Will you write out, word for word, every line from the one with "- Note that" to the final line of the data below, with the pictures left out?

◇ ◇ ◇

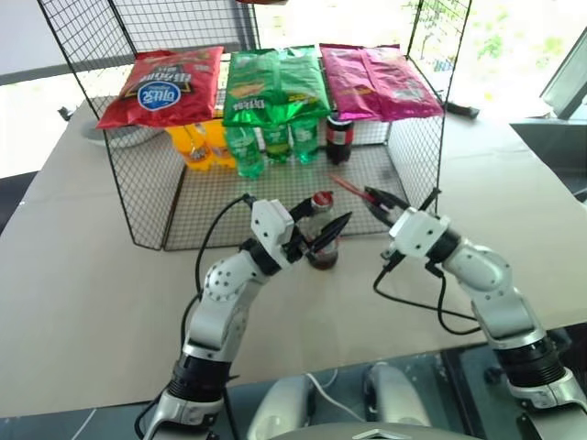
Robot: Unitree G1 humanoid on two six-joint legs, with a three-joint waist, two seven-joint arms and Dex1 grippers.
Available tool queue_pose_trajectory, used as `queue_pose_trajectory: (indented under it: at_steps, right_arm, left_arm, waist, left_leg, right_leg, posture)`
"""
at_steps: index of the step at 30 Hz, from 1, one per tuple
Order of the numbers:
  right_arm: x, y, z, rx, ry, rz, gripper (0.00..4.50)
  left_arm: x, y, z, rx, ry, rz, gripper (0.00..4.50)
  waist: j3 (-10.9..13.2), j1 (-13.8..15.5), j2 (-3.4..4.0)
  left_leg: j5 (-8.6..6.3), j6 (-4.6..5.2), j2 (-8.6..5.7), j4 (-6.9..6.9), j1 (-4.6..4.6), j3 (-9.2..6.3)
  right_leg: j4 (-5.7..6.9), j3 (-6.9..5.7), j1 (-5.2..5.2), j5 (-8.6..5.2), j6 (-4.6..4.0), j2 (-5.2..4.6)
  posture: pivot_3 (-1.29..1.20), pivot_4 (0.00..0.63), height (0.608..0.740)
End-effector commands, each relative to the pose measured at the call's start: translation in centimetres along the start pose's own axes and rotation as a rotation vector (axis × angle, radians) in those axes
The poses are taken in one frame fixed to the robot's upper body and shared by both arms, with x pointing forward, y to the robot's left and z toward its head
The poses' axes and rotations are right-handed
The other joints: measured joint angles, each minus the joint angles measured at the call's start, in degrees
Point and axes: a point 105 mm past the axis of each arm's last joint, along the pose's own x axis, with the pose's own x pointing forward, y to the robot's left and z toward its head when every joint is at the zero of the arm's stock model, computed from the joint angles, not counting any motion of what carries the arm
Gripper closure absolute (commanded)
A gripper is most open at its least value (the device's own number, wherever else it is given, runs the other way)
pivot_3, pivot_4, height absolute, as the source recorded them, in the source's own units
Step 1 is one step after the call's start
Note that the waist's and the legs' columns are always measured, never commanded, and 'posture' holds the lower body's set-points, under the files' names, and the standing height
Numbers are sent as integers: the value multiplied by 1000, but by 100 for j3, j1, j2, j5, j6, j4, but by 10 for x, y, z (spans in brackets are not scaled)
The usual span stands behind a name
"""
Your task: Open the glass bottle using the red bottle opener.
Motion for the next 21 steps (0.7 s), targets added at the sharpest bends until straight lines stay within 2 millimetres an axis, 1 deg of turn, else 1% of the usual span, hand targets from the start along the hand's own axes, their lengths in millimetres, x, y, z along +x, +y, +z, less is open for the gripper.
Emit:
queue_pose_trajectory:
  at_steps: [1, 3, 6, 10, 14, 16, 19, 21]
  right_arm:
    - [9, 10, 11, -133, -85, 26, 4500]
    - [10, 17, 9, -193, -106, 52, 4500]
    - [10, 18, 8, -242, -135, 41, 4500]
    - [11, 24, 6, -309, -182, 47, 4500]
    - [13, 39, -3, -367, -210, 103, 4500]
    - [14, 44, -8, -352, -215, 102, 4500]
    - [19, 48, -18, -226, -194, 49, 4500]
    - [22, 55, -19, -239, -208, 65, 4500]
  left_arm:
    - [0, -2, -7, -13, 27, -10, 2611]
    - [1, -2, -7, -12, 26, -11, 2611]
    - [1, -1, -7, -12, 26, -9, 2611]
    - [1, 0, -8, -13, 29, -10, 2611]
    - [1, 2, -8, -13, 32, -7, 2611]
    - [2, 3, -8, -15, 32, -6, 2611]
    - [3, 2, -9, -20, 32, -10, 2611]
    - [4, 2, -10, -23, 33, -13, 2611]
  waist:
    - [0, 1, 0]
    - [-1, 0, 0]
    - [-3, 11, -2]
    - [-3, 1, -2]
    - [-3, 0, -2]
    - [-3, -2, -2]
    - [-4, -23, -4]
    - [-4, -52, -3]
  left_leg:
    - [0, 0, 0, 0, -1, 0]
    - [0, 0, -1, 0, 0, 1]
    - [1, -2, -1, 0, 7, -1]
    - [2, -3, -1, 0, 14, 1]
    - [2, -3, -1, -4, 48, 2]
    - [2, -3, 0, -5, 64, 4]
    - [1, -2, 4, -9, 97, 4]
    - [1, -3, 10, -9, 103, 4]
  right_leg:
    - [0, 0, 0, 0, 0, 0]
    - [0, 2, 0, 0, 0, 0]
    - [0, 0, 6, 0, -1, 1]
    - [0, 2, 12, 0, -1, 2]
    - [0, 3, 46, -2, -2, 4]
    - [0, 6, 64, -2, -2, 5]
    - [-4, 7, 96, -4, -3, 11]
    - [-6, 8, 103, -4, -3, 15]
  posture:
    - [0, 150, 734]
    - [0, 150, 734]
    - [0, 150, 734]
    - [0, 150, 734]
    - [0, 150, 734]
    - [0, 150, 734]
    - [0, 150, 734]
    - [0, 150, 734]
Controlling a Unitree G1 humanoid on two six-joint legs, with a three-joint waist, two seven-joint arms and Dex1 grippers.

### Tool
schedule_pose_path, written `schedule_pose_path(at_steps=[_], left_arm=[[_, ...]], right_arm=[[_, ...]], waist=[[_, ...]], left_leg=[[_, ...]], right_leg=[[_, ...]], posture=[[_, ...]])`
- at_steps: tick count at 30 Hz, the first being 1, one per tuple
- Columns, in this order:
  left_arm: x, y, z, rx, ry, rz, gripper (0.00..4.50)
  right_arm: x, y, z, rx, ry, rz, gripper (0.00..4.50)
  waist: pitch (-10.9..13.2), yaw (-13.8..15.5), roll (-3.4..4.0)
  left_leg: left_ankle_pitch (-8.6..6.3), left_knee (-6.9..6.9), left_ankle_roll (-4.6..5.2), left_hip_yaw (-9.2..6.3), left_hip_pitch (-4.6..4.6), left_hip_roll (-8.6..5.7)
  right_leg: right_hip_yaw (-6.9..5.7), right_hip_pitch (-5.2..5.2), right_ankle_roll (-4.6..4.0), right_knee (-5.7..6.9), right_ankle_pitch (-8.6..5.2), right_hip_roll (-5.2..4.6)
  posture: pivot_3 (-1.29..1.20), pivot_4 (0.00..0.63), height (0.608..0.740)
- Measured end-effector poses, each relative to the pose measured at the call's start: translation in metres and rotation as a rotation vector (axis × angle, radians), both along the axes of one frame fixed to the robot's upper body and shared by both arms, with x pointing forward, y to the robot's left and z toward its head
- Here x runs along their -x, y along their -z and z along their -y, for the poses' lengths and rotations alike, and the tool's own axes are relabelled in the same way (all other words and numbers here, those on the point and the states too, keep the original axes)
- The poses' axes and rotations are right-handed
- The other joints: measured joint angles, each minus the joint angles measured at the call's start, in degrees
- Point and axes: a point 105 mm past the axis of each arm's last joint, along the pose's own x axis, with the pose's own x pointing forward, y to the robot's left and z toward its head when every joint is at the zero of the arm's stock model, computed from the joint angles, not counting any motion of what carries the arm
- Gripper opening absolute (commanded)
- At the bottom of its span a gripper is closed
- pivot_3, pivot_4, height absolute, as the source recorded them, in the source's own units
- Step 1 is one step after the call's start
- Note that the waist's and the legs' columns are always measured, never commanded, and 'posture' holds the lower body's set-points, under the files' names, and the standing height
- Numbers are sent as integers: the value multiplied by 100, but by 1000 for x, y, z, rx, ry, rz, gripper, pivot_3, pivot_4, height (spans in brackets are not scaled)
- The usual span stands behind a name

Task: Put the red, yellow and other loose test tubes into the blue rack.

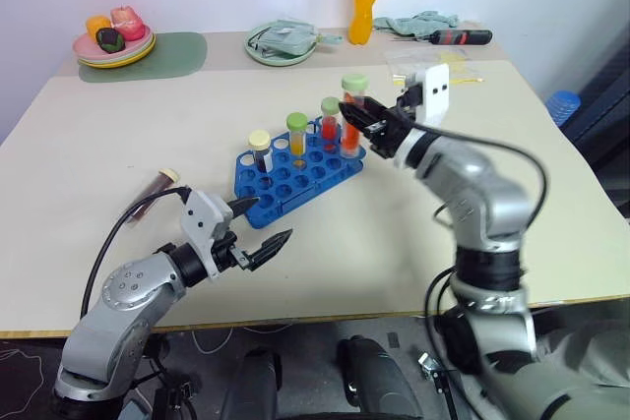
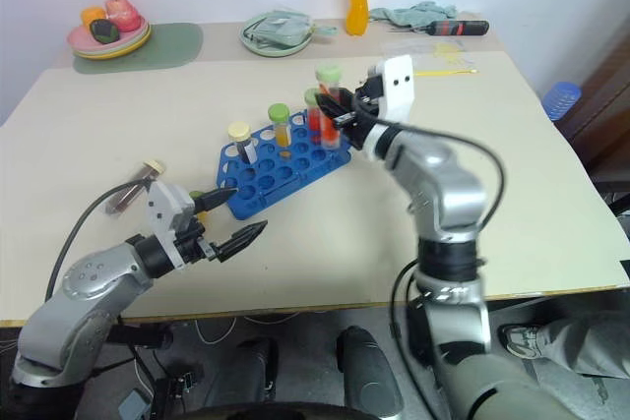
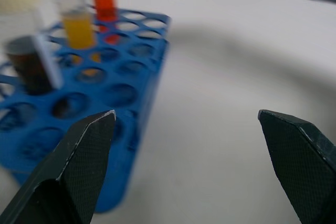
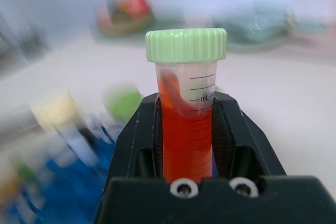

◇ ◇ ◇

# [TASK OUTPUT]
- Note that the waist's and the legs' columns are always measured, never commanded, and 'posture' holds the lower body's set-points, under the files' names, and the standing height
- Numbers are sent as integers: the value multiplied by 100, but by 1000 for x, y, z, rx, ry, rz, gripper, pivot_3, pivot_4, height (spans in brackets are not scaled)
- The usual span stands behind a name

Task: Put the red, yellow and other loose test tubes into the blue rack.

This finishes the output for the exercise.